Your objective |
Set down only what runs from the line containing "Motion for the" through the last line of the data, exactly as it reads.
"""
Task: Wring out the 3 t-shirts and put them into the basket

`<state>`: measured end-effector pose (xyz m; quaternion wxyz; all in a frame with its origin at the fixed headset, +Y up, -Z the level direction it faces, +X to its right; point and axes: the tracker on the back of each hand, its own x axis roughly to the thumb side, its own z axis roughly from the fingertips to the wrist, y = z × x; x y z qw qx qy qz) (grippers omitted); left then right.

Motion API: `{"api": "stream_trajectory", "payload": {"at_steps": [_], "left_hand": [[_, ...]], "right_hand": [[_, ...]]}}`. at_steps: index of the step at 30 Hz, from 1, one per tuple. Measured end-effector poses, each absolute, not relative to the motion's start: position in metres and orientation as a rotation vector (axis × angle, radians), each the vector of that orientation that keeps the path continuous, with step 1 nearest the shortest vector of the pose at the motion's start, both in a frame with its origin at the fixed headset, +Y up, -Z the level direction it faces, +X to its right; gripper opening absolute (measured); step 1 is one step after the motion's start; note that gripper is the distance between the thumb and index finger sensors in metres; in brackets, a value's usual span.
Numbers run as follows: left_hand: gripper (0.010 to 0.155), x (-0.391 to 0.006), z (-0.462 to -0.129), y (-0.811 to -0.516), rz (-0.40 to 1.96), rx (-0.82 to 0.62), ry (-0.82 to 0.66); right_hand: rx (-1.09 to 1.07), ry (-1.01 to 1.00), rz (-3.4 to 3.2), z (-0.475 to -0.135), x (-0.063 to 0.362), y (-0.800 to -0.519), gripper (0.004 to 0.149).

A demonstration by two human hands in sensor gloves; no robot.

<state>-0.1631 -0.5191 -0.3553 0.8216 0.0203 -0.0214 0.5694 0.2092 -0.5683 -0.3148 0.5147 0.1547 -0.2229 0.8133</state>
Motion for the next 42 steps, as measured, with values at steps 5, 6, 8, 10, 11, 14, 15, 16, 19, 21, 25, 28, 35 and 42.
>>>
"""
Exercise response |
Motion for the next 42 steps, as measured, with values at steps 5, 6, 8, 10, 11, 14, 15, 16, 19, 21, 25, 28, 35 and 42.
>>>

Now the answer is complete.